Air evacuations were still in their infancy during World War II. The military was working to train nurses and other medical personnel for these flights, but that training remained incomplete. Instead, necessity would place the untrained Ott on the first intercontinental trip in January 1943.
With mere hours’ notice, Ott was told that she’d be the flight nurse on a trip from India to Walter Reed Hospital in Washington, D.C. She would have five patients: Two were paralyzed from the waist down. Another had tuberculosis, while a fourth had glaucoma. The last patient had manic-depressive psychosis.
Ott gathered blankets and other basic necessities, but the only medical equipment available to her was a simple first aid kit. Armed with these bare provisions, she hopped on the plane. Also on board was a medical tech, but he was still recovering from his own illness.
The plane departed India on January 17, 1943. The trip was longer than you might think. Multiple fuel stops were needed, but these stops served a dual purpose: At each, Ott’s patients were removed from the plane and taken to nearby military hospitals. Once there, the patients could get proper baths, new dressings for wounds, and meals.

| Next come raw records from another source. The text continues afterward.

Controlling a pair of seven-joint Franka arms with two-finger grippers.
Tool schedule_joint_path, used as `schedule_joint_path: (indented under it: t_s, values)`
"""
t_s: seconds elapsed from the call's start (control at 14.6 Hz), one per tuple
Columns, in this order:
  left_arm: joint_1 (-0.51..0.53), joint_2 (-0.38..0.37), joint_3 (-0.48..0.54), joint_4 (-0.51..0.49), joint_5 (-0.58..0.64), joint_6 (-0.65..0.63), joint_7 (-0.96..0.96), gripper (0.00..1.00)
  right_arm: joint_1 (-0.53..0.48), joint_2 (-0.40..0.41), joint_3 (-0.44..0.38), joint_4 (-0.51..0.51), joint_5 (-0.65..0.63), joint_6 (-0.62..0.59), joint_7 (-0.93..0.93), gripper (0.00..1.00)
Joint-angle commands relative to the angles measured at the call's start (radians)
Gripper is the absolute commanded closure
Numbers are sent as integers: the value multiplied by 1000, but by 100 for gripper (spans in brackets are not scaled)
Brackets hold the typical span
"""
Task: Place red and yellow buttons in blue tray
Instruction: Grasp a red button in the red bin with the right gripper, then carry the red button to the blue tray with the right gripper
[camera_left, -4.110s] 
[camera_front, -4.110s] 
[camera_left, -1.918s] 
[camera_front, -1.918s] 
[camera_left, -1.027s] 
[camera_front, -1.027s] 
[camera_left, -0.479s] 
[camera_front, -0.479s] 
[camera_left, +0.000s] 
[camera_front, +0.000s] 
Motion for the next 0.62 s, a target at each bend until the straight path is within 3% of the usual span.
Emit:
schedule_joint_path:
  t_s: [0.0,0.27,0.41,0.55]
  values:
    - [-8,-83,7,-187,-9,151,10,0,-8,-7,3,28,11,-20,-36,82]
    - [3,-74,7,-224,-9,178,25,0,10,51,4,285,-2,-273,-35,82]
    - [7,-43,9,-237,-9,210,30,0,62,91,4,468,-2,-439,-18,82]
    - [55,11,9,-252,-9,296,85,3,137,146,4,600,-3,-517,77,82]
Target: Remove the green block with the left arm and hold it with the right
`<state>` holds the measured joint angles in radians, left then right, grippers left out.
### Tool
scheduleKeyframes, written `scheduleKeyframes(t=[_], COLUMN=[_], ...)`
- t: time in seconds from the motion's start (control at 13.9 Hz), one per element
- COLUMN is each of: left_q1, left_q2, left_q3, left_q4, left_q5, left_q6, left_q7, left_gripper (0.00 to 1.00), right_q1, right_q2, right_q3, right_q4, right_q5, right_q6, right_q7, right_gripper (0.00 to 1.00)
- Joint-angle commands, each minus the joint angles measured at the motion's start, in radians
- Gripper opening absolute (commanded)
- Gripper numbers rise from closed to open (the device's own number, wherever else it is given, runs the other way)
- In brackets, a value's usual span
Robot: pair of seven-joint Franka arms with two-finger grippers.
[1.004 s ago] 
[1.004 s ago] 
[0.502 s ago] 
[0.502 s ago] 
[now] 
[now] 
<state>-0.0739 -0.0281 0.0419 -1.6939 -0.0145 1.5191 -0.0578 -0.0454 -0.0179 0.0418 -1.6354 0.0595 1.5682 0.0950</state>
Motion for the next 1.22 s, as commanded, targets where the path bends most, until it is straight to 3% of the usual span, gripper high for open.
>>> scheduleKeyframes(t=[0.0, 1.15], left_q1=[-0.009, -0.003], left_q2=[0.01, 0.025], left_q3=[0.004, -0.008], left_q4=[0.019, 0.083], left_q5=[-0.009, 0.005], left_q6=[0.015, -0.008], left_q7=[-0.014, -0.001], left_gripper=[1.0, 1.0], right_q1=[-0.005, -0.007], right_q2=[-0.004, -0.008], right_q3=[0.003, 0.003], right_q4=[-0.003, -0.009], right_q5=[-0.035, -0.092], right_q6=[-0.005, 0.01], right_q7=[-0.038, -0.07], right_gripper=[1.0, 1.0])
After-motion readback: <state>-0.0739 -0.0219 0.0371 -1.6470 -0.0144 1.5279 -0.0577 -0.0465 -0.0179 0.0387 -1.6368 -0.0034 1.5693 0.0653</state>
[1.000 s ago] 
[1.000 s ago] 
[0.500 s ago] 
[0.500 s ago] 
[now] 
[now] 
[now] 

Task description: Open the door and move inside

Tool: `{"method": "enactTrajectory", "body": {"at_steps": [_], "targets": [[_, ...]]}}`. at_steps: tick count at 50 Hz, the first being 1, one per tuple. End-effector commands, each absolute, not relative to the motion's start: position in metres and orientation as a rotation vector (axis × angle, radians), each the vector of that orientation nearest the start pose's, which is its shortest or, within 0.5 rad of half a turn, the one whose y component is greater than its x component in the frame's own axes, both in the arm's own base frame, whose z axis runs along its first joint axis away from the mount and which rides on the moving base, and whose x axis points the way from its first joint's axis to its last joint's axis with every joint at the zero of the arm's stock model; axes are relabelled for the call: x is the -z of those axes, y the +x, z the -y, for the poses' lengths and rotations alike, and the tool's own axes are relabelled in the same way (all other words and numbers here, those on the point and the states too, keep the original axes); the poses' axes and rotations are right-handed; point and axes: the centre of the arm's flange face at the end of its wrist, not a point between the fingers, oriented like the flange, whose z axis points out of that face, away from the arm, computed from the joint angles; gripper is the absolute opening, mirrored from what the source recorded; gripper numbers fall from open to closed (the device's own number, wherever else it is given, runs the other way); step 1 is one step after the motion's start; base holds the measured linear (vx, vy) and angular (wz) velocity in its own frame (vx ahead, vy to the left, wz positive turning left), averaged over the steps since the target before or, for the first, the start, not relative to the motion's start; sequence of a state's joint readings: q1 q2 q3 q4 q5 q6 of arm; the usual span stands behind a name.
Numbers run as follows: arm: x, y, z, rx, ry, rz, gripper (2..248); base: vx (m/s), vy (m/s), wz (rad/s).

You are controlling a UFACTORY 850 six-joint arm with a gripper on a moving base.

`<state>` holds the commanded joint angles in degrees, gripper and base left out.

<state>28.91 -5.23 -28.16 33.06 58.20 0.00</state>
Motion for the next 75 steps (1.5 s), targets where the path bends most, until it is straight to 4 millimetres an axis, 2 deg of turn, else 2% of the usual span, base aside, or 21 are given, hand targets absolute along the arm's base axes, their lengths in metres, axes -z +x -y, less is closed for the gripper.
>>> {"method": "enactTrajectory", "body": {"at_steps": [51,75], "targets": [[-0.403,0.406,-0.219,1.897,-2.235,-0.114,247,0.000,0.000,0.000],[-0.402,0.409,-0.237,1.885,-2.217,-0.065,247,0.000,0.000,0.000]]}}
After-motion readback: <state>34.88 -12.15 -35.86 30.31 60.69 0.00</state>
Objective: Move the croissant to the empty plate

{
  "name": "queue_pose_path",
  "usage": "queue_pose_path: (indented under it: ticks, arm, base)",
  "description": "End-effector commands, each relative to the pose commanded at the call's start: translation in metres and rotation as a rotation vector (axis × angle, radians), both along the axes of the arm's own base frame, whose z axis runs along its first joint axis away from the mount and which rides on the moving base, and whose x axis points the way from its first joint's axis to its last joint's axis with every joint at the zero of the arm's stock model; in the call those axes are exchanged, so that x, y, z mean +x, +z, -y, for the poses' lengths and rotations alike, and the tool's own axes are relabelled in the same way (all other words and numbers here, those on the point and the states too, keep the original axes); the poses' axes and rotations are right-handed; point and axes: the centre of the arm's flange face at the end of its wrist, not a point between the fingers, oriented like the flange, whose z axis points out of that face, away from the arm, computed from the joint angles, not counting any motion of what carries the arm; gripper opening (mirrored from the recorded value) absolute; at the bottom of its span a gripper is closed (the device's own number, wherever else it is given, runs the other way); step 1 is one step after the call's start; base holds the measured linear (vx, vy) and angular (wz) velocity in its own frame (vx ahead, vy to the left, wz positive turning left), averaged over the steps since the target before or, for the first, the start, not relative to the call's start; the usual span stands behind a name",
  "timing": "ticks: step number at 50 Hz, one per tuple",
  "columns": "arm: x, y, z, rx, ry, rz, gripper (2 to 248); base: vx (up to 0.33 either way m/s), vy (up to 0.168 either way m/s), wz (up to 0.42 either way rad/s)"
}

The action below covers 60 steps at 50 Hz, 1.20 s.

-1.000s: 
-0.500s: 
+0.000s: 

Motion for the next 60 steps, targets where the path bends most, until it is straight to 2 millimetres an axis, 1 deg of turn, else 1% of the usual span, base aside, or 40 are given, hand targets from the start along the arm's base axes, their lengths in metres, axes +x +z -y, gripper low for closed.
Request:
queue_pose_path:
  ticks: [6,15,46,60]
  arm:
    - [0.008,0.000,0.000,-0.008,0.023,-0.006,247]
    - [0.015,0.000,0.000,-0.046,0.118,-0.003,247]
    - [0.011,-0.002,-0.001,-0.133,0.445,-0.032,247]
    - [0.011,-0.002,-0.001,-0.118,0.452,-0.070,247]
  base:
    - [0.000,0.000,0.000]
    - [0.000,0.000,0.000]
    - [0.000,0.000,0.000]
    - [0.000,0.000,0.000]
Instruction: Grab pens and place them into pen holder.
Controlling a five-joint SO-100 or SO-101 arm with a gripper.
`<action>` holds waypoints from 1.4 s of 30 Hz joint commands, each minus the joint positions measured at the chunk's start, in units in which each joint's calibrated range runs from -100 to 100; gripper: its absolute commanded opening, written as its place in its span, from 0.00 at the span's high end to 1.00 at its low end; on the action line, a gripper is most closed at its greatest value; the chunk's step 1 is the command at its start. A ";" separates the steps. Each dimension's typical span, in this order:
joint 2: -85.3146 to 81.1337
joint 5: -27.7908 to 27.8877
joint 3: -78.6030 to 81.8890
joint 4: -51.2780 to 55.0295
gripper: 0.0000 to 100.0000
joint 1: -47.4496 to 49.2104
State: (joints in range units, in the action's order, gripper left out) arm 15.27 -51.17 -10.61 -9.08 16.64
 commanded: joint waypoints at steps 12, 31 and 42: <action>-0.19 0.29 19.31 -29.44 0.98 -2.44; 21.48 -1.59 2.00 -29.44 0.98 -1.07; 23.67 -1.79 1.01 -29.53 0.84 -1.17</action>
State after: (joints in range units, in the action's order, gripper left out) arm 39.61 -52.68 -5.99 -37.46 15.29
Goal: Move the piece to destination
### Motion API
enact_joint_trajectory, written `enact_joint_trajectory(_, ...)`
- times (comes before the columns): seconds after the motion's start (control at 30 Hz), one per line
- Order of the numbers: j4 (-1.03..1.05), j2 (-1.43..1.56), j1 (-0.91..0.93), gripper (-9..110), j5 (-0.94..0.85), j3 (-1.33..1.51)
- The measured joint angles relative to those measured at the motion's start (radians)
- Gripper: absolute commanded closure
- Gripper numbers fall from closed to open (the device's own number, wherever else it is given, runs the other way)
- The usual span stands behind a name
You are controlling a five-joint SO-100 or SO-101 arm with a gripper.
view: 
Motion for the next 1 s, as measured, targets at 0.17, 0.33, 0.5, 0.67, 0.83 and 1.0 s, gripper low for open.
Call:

Ott was with her patients every step of the way.
Finally, on January 23, the mission came to an end when the plane landed at Bolling Army Air Force Base in Washington, D.C.
Throughout the trip, Ott had taken meticulous notes. She knew that the military would be looking to learn from her trip, and she had recommendations on how planes could be better prepared from a medical standpoint.
Perhaps you won’t be surprised to hear that Ott opted for formal training as a flight nurse once she was back in the States? She was choosing a risky job, though: Planes couldn’t mark themselves as noncombat aircraft if military supplies were aboard. Thus, flight nurses were often in danger from enemy fire, just like any military pilot.
Ott was one of about 500 total flight nurses that served during the course of World War II. These nurses helped to evacuate nearly 1.2 million wounded individuals, losing only 46 patients in the process.
Unfortunately, 17 of these nurses also lost their lives in the line of duty.
When we talk about the Greatest Generation, perhaps we should remember women such as Ott, too.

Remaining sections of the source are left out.